▶ [Task requirements]: The whole of the data is to be returned without a single change.

▶ [Dataset section]:
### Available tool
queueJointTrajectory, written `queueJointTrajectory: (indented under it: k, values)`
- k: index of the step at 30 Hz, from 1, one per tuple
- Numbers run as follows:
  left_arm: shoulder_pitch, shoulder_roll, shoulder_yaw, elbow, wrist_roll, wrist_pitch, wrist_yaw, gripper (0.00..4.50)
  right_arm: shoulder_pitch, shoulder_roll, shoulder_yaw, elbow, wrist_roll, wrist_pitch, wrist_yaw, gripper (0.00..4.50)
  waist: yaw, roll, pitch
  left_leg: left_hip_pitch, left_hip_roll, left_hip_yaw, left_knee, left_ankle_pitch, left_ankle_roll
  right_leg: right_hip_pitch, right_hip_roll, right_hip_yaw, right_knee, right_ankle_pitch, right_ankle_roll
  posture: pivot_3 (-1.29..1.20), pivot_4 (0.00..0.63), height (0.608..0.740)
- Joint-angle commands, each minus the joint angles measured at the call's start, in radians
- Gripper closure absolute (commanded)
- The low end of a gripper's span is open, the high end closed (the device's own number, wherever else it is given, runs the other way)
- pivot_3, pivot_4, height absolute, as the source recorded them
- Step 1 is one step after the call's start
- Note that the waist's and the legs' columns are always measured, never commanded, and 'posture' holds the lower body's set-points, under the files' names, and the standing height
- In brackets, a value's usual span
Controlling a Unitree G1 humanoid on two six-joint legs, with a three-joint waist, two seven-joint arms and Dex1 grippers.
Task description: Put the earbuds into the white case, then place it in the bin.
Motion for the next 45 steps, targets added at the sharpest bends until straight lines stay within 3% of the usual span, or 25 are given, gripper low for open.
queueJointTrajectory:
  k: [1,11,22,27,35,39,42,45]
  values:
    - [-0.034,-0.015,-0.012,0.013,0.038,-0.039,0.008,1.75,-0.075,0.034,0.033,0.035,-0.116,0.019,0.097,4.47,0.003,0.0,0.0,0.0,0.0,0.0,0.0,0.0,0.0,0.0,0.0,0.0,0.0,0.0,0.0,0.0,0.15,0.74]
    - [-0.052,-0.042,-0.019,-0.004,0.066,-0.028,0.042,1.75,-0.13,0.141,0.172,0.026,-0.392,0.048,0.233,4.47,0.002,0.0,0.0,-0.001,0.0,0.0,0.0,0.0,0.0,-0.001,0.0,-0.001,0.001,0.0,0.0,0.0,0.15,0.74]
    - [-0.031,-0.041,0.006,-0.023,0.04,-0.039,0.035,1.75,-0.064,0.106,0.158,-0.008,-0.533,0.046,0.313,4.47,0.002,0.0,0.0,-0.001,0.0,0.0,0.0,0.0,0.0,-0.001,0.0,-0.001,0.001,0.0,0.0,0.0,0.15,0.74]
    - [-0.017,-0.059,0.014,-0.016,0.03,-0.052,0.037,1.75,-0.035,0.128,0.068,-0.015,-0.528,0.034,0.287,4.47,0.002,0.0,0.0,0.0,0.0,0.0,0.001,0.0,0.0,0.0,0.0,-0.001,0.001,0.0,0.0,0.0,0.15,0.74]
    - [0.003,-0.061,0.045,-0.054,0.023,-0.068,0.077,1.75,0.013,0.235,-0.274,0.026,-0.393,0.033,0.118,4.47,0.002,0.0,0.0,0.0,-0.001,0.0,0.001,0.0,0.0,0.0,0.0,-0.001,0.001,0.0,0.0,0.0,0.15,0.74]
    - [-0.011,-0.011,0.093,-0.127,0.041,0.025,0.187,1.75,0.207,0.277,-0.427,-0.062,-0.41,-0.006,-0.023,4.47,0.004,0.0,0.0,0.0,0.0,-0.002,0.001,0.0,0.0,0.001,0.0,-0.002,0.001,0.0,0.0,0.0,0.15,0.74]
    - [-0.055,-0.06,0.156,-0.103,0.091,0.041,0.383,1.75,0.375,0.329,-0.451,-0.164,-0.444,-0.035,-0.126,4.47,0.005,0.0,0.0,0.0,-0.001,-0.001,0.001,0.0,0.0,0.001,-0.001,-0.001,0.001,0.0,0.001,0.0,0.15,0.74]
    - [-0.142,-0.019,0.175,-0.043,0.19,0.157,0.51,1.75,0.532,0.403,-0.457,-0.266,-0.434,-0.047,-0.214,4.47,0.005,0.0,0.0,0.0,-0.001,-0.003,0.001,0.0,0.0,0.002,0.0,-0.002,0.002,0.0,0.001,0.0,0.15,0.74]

▶ [Task solution]:
### Available tool
queueJointTrajectory, written `queueJointTrajectory: (indented under it: k, values)`
- k: index of the step at 30 Hz, from 1, one per tuple
- Numbers run as follows:
  left_arm: shoulder_pitch, shoulder_roll, shoulder_yaw, elbow, wrist_roll, wrist_pitch, wrist_yaw, gripper (0.00..4.50)
  right_arm: shoulder_pitch, shoulder_roll, shoulder_yaw, elbow, wrist_roll, wrist_pitch, wrist_yaw, gripper (0.00..4.50)
  waist: yaw, roll, pitch
  left_leg: left_hip_pitch, left_hip_roll, left_hip_yaw, left_knee, left_ankle_pitch, left_ankle_roll
  right_leg: right_hip_pitch, right_hip_roll, right_hip_yaw, right_knee, right_ankle_pitch, right_ankle_roll
  posture: pivot_3 (-1.29..1.20), pivot_4 (0.00..0.63), height (0.608..0.740)
- Joint-angle commands, each minus the joint angles measured at the call's start, in radians
- Gripper closure absolute (commanded)
- The low end of a gripper's span is open, the high end closed (the device's own number, wherever else it is given, runs the other way)
- pivot_3, pivot_4, height absolute, as the source recorded them
- Step 1 is one step after the call's start
- Note that the waist's and the legs' columns are always measured, never commanded, and 'posture' holds the lower body's set-points, under the files' names, and the standing height
- In brackets, a value's usual span
Controlling a Unitree G1 humanoid on two six-joint legs, with a three-joint waist, two seven-joint arms and Dex1 grippers.
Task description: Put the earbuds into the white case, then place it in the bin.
Motion for the next 45 steps, targets added at the sharpest bends until straight lines stay within 3% of the usual span, or 25 are given, gripper low for open.
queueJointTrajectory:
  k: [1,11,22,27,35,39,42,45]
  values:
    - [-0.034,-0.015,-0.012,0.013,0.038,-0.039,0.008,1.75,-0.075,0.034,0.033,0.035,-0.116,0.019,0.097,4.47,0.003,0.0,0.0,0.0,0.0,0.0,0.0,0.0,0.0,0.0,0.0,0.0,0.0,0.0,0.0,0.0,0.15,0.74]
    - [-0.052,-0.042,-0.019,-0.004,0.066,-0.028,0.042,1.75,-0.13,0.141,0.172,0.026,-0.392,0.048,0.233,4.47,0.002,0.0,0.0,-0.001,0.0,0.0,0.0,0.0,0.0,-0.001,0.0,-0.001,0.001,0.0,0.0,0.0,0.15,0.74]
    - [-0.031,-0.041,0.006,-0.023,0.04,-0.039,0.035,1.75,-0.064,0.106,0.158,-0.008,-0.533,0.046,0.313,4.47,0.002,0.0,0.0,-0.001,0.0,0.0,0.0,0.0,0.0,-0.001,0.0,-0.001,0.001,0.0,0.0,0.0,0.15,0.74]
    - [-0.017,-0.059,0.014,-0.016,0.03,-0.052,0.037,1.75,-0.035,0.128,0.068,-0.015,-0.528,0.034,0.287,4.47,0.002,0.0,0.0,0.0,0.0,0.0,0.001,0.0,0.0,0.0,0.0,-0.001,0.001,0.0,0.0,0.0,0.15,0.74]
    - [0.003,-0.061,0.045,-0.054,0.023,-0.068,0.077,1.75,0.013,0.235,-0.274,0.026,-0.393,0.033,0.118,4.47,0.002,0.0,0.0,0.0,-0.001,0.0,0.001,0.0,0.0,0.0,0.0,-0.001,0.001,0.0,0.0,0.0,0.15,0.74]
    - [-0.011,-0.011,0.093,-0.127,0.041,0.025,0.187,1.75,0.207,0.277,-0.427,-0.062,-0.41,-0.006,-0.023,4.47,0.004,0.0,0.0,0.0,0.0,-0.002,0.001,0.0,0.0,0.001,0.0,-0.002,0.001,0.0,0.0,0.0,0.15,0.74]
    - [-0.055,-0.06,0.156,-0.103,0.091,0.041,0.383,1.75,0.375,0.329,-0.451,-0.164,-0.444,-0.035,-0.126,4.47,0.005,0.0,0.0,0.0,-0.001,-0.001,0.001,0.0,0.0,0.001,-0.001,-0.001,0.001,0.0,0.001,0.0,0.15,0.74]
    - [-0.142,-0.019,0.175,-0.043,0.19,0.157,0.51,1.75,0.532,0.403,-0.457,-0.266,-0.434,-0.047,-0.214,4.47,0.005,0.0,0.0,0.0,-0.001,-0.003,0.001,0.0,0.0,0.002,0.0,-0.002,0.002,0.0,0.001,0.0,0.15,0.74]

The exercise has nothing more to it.